ACTIVITY: Copying each record below exactly is the whole task.

===== EXERCISE INPUT

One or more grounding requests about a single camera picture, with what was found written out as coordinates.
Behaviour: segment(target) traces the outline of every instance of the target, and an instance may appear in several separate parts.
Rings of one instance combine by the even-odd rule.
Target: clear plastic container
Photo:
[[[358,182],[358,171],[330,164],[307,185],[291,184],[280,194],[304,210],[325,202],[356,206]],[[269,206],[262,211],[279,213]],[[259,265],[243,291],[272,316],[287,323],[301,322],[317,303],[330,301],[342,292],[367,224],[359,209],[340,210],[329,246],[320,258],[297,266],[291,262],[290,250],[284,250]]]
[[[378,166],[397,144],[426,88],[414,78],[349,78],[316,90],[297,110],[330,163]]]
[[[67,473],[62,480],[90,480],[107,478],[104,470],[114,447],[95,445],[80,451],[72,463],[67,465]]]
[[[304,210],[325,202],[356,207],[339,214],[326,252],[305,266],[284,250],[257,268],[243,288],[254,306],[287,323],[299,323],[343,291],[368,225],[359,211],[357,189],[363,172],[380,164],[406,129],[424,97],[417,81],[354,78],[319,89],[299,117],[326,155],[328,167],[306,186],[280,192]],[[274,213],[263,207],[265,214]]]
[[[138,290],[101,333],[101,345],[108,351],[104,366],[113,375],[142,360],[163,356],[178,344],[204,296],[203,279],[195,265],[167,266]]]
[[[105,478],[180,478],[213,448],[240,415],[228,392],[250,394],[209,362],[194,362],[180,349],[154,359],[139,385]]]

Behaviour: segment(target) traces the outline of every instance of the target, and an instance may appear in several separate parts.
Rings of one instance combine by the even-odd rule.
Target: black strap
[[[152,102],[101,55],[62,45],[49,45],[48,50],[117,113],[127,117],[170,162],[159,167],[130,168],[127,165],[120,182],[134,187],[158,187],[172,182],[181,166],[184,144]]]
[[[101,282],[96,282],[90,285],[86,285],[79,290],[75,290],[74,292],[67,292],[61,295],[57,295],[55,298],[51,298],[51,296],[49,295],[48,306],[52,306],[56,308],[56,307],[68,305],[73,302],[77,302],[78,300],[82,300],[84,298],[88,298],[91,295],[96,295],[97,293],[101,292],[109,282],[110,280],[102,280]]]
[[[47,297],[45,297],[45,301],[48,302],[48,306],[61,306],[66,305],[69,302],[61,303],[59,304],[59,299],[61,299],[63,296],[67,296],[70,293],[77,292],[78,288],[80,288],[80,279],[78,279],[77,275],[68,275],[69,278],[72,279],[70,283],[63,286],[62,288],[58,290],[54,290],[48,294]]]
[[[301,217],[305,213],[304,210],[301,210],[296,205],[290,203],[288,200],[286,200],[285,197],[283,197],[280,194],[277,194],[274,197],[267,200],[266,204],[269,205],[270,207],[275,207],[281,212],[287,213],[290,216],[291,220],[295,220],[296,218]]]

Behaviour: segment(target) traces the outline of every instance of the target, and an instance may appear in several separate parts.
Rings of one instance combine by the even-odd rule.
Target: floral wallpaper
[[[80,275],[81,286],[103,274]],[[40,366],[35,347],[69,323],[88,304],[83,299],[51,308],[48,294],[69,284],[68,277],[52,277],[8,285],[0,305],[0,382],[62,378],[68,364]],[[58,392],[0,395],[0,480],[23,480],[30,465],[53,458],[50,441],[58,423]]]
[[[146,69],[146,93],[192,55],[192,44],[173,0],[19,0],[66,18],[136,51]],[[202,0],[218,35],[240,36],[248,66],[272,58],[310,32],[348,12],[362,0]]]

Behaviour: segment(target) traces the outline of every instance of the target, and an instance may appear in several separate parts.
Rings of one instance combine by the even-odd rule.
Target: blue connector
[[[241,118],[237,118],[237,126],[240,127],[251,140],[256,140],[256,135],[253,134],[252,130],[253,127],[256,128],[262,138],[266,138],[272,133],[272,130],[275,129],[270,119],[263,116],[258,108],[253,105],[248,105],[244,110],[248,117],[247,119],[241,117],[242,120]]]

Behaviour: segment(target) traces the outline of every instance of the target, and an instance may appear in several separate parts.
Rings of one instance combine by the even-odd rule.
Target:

==========

EXERCISE SOLUTION:
One or more grounding requests about a single camera picture, with what was found written out as coordinates.
Behaviour: segment(target) traces the outline of every instance of the target, and an instance may appear in several separate parts.
Rings of one instance combine by the even-odd rule.
Target: clear plastic container
Photo:
[[[358,182],[358,171],[330,164],[307,185],[291,184],[280,194],[304,210],[325,202],[356,206]],[[269,206],[262,211],[279,213]],[[259,265],[243,291],[272,316],[287,323],[301,322],[317,303],[330,301],[342,292],[367,224],[359,209],[340,210],[329,246],[320,258],[297,266],[291,262],[290,250],[284,250]]]
[[[378,166],[397,144],[426,88],[414,78],[349,78],[316,90],[297,110],[330,163]]]
[[[67,473],[62,480],[90,480],[107,478],[104,470],[114,447],[95,445],[80,451],[72,463],[67,465]]]
[[[304,210],[325,202],[356,207],[339,214],[326,252],[305,266],[284,250],[257,268],[243,288],[254,306],[287,323],[299,323],[343,291],[368,225],[359,211],[357,189],[363,172],[380,164],[406,129],[424,97],[417,81],[354,78],[319,89],[299,117],[326,155],[328,167],[306,186],[280,192]],[[274,213],[263,207],[265,214]]]
[[[138,290],[101,333],[101,345],[108,351],[104,366],[113,375],[142,360],[163,356],[178,344],[204,296],[203,279],[195,265],[167,266]]]
[[[105,478],[180,478],[213,448],[240,415],[228,392],[250,394],[209,362],[194,362],[180,349],[154,359],[139,385]]]

Behaviour: segment(target) traces the outline of every instance of the target, and an instance may appear in several separate parts.
Rings of one instance combine by the even-odd rule.
Target: black strap
[[[152,102],[101,55],[62,45],[49,45],[48,50],[117,113],[127,117],[170,162],[159,167],[130,168],[127,165],[120,182],[134,187],[158,187],[172,182],[181,166],[184,144]]]
[[[101,282],[96,282],[90,285],[86,285],[79,290],[75,290],[74,292],[67,292],[61,295],[57,295],[55,298],[51,298],[51,296],[49,295],[48,306],[52,306],[56,308],[56,307],[68,305],[73,302],[77,302],[78,300],[82,300],[84,298],[88,298],[91,295],[96,295],[97,293],[101,292],[109,282],[110,280],[102,280]]]
[[[47,297],[45,297],[45,301],[48,302],[48,306],[61,306],[66,305],[69,302],[61,303],[59,304],[59,299],[61,299],[63,296],[67,296],[70,293],[77,292],[78,288],[80,288],[80,279],[78,279],[77,275],[68,275],[69,278],[72,279],[70,283],[63,286],[62,288],[58,290],[54,290],[48,294]]]
[[[301,217],[305,213],[304,210],[301,210],[296,205],[290,203],[288,200],[286,200],[285,197],[283,197],[280,194],[277,194],[274,197],[267,200],[266,204],[269,205],[270,207],[275,207],[281,212],[287,213],[290,216],[291,220],[295,220],[296,218]]]

Behaviour: segment(target) traces the outline of every instance of the target, and an instance may appear in several separate parts.
Rings of one instance combine by the even-odd rule.
Target: floral wallpaper
[[[80,275],[81,286],[103,274]],[[40,366],[35,347],[69,323],[88,304],[83,299],[51,308],[48,294],[69,284],[68,277],[52,277],[8,285],[0,305],[0,382],[62,378],[68,364]],[[58,392],[0,395],[0,480],[23,480],[30,465],[53,458],[50,441],[58,423]]]
[[[146,69],[146,93],[192,55],[192,44],[173,0],[19,0],[66,18],[136,51]],[[202,0],[218,35],[240,36],[248,66],[272,58],[310,32],[348,12],[362,0]]]

Behaviour: segment(target) traces the outline of every instance of the target, and an instance may appear in several separate parts.
Rings of one instance combine by the even-odd rule.
Target: blue connector
[[[241,118],[237,118],[237,126],[240,127],[251,140],[256,140],[256,135],[253,134],[252,130],[253,127],[256,128],[262,138],[266,138],[272,133],[272,130],[275,129],[270,119],[263,116],[258,108],[253,105],[248,105],[244,110],[248,117],[247,119],[241,117],[242,120]]]

Behaviour: segment(target) traces the outline of every instance of the target, and an instance may appear in several separate parts.
Rings of one instance combine by the even-odd rule.
Target:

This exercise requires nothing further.